**Directions:** Keep the pictures out. Copy every line of the listing exactly.

Start of Data segment

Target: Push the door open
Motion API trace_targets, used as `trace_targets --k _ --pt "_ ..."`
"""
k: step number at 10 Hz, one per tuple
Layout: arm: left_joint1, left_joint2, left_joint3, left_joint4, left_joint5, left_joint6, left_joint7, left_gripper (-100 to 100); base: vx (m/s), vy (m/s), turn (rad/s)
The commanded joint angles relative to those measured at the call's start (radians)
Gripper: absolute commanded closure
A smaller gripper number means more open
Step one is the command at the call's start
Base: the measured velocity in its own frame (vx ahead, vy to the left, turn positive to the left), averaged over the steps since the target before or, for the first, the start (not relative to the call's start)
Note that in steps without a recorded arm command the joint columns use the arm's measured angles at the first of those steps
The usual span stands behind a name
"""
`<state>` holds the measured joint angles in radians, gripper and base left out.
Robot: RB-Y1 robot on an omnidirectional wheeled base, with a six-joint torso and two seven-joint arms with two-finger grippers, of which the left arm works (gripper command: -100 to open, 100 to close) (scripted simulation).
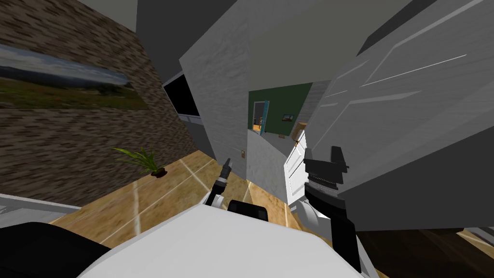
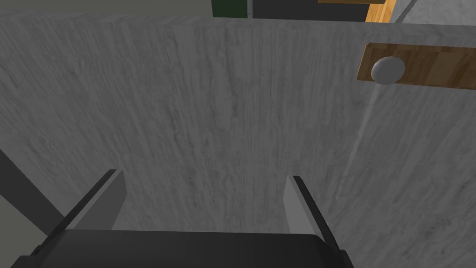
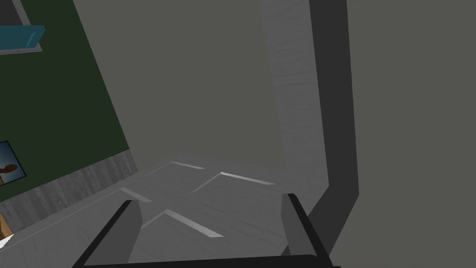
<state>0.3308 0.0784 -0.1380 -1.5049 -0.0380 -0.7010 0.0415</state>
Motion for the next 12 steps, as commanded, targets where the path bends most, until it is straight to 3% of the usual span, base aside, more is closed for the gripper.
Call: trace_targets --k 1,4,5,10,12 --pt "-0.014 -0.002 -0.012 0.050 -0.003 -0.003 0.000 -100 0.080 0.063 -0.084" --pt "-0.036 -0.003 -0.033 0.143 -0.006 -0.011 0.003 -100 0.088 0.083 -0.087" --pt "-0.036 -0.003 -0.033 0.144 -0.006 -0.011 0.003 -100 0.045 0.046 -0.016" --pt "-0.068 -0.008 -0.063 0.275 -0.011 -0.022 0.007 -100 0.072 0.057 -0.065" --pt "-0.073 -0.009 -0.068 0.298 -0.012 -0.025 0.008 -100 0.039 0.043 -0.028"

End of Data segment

**Written response:**
Target: Push the door open
Motion API trace_targets, used as `trace_targets --k _ --pt "_ ..."`
"""
k: step number at 10 Hz, one per tuple
Layout: arm: left_joint1, left_joint2, left_joint3, left_joint4, left_joint5, left_joint6, left_joint7, left_gripper (-100 to 100); base: vx (m/s), vy (m/s), turn (rad/s)
The commanded joint angles relative to those measured at the call's start (radians)
Gripper: absolute commanded closure
A smaller gripper number means more open
Step one is the command at the call's start
Base: the measured velocity in its own frame (vx ahead, vy to the left, turn positive to the left), averaged over the steps since the target before or, for the first, the start (not relative to the call's start)
Note that in steps without a recorded arm command the joint columns use the arm's measured angles at the first of those steps
The usual span stands behind a name
"""
`<state>` holds the measured joint angles in radians, gripper and base left out.
Robot: RB-Y1 robot on an omnidirectional wheeled base, with a six-joint torso and two seven-joint arms with two-finger grippers, of which the left arm works (gripper command: -100 to open, 100 to close) (scripted simulation).
<state>0.3308 0.0784 -0.1380 -1.5049 -0.0380 -0.7010 0.0415</state>
Motion for the next 12 steps, as commanded, targets where the path bends most, until it is straight to 3% of the usual span, base aside, more is closed for the gripper.
Call: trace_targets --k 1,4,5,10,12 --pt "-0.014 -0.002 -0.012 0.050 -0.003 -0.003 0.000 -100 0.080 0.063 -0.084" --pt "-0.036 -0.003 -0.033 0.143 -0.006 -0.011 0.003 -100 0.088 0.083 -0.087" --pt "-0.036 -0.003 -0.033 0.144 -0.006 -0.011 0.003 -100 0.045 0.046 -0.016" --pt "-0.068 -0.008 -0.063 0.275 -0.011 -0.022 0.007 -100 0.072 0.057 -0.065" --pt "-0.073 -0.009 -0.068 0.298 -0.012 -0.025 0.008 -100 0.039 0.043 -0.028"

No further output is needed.